Monday, February 9, 2015

The Embraced Path

Let me start by saying that I, am forever grateful for all my experiences in life.  My time here has been nothing short of that. I have learned so much, and have gone through things that have taught me so much about me, my life, and the people that surround me.  I must say that although many things seemed to not work out over the past few months, a lot of things did, and I made it happen.  To be honest, I took one of the biggest risks of my life, to come try a new career, and see what it had to offer.  Little did I know how much I would take away from the experience and also what my destiny here would be.

I moved away on my own once again, to give it a shot, and a chance of a lifetime.  I started selling cars, doing bail bonds, meeting new people, and was surrounded by people that truly cared for me.  Although at times, we had our downs, I have gained a new family here, and for that I must say, the experience was a memorable one for sure.  It is something I will forever cherish for being a path that gave me so much, and a new outlook on life all at the same time.

I wanted to write this to shine light on risks you must take to figure out your journey.  At the start of every path I have taken, I have had a clear choice on what to do, and although the consequences are not clear, the choices are.  Life is funny, because we are taught in order to be mature you must understand consequences, but most of the time, consequences are only seen when you live them out.  I have been through so much here, from learning new ways to live, to arresting people and putting them in jail, to wearing bulletproof vests, selling cars, taking repossessed vehicles, I've done it all.  Yes, Mike did all that!!! A lot of people asked me if I enjoyed it, why I was doing such work, all I could tell them was one thing, It was something that caught my attention at a time where many were failing.  Opportunity is everything in life, and I felt very comfortable taking the risk at the time.  Although the risk wouldn't be possible without thanking my friends here, (they know who they are), I took it on my own, I put myself out here, I trained, and took initiative to do what I could to improve the business around me on all aspects.

I believe I did my best here, I know I did all I could, and dedicated as much time as I could when it was needed.  I embraced the people around me, as they did the same, and I treated everyone with respect, and love. This gave me a purpose, and something to work for, a dream, a lesson, a way of life that gave me much more than I first expected when I opened the door.
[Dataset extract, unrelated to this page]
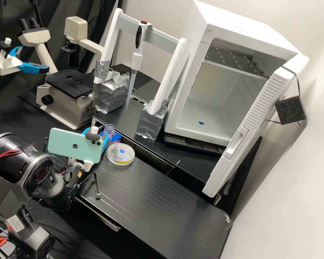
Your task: Close the bottle
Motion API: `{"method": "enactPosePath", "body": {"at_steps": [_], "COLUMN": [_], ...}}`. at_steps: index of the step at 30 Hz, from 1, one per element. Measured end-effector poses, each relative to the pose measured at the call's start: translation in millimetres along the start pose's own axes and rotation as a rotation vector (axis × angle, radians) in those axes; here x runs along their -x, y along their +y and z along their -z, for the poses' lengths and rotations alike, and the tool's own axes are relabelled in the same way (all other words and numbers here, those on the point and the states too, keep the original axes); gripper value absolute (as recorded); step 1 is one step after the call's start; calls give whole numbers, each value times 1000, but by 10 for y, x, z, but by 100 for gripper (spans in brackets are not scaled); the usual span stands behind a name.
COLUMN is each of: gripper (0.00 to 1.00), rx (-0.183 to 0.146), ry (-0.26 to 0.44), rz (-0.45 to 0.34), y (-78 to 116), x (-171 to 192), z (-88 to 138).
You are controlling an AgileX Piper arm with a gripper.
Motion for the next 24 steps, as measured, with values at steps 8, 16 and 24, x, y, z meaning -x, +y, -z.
{"method": "enactPosePath", "body": {"at_steps": [8, 16, 24], "gripper": [0, 0, 0], "rx": [-1, 1, -6], "ry": [5, 11, 34], "rz": [5, 0, -58], "y": [-10, -1, 114], "x": [-2, 2, 16], "z": [10, 22, 68]}}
All this gave me the opportunity to focus on myself and my self growth over the 8 months here, where I figured out that I was ready for more.  Somewhere in life where I have always excelled at, is knowing when I have done all with a certain path.  I have figured out that many don't seem to understand how I do it.  But I am here to explain that, when I feel I have exhausted all my options at being successful at what I am doing, or a certain place in life where I can no longer grow, I am ready for whats next.  I can't say that I know whats next, I rarely ever do, I just take my paths carefully; so I am sure I will make the right choice whenever it shows its face.

As a friend once told me, "You are someone that adapts so quickly, and is willing to learn and take all you learn, to make things better for everyone around you, people will always see that".  I think on what my friend told me and think of all the times I sit and think about making that happen.  But its important to remember that when I know its time, I will make that happen for myself.  So with all being said, I am closing this chapter to say this, It is time to adapt, take what I've learned here, and make MYSELF better, so that during my next path; I can do the same for everyone around me, and most importantly smile while I'm doing it.

Life stops for no one.

Thank you for everything,

Richie, Russ, Oscar, PJ, Jamie, Heather, Eddie.

Most of all,

Thank you to all that have continued being by my side.


Truthfully,

MK     15'

1 comment:

  1. Wow! GreaT way to see the glass half full! I wish you the best on the nxt chapter of your life! You can only go up from here!